Task brief: The lines to retype are the one with "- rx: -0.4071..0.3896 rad" and all that follow it to the end of the entries below; copy them exactly and nothing else.

Records from a data source

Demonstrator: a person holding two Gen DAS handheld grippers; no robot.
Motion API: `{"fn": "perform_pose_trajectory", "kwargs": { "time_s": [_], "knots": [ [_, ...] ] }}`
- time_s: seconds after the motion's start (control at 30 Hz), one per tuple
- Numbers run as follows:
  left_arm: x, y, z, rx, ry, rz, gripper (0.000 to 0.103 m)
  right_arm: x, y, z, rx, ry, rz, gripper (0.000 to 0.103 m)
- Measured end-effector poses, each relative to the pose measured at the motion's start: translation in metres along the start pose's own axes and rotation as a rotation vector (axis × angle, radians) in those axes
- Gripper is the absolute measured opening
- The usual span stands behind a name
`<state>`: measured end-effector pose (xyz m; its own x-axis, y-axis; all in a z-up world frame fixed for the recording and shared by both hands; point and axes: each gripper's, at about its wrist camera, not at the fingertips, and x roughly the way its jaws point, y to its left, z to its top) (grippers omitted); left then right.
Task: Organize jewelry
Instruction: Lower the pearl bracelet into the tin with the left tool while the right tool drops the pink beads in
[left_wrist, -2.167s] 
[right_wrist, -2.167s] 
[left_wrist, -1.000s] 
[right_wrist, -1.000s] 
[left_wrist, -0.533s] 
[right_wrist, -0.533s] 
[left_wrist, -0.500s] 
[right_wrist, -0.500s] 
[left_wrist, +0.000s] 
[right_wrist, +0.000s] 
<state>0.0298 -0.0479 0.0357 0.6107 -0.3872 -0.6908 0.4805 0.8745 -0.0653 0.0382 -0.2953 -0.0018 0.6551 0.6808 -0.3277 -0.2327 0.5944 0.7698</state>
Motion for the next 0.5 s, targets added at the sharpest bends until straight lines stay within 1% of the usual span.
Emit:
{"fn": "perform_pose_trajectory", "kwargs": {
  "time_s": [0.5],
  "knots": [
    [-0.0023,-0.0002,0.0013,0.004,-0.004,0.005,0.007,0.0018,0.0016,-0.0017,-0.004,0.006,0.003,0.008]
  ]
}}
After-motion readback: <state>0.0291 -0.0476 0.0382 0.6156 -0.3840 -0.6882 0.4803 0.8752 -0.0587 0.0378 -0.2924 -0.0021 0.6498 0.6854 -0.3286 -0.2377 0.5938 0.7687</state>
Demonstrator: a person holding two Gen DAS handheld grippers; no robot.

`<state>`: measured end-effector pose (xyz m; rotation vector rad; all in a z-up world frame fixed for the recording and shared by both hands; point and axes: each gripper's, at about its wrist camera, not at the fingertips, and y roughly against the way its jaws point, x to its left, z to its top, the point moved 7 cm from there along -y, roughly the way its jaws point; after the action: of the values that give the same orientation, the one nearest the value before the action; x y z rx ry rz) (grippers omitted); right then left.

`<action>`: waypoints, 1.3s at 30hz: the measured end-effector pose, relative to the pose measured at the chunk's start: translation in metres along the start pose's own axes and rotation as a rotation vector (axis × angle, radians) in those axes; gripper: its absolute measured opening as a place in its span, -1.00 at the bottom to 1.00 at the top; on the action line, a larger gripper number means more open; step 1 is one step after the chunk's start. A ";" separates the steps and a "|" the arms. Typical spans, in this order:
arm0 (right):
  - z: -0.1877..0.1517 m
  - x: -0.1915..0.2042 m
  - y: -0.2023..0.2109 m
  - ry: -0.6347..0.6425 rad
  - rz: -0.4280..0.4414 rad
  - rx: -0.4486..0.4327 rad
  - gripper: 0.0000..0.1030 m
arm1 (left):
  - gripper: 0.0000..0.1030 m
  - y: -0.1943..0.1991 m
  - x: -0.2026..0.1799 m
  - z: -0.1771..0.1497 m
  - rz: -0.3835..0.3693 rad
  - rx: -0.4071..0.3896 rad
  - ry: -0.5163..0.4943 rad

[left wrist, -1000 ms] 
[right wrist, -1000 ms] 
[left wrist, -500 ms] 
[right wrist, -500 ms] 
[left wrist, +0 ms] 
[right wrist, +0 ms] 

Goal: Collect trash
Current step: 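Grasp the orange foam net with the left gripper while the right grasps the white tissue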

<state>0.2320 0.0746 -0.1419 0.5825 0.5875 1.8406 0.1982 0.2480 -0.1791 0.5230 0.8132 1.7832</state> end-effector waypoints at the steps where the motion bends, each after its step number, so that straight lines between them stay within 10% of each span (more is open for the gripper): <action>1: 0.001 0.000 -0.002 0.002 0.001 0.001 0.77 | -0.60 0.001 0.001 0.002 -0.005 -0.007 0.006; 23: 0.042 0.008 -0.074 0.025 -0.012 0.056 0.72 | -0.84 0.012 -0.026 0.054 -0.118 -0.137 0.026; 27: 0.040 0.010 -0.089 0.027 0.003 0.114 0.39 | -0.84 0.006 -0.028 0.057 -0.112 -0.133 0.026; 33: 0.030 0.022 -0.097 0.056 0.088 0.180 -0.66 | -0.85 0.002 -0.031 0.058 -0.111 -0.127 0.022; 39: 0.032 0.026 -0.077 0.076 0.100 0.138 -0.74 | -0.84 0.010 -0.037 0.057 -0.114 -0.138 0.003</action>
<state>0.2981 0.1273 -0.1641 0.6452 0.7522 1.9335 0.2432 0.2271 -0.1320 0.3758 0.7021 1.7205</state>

Response to the exercise:
  - rx: -0.4071..0.3896 rad
  - ry: -0.5163..0.4943 rad

[left wrist, -1000 ms] 
[right wrist, -1000 ms] 
[left wrist, -500 ms] 
[right wrist, -500 ms] 
[left wrist, +0 ms] 
[right wrist, +0 ms] 

Goal: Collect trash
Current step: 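Grasp the orange foam net with the left gripper while the right grasps the white tissue
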
<state>0.2320 0.0746 -0.1419 0.5825 0.5875 1.8406 0.1982 0.2480 -0.1791 0.5230 0.8132 1.7832</state> end-effector waypoints at the steps where the motion bends, each after its step number, so that straight lines between them stay within 10% of each span (more is open for the gripper): <action>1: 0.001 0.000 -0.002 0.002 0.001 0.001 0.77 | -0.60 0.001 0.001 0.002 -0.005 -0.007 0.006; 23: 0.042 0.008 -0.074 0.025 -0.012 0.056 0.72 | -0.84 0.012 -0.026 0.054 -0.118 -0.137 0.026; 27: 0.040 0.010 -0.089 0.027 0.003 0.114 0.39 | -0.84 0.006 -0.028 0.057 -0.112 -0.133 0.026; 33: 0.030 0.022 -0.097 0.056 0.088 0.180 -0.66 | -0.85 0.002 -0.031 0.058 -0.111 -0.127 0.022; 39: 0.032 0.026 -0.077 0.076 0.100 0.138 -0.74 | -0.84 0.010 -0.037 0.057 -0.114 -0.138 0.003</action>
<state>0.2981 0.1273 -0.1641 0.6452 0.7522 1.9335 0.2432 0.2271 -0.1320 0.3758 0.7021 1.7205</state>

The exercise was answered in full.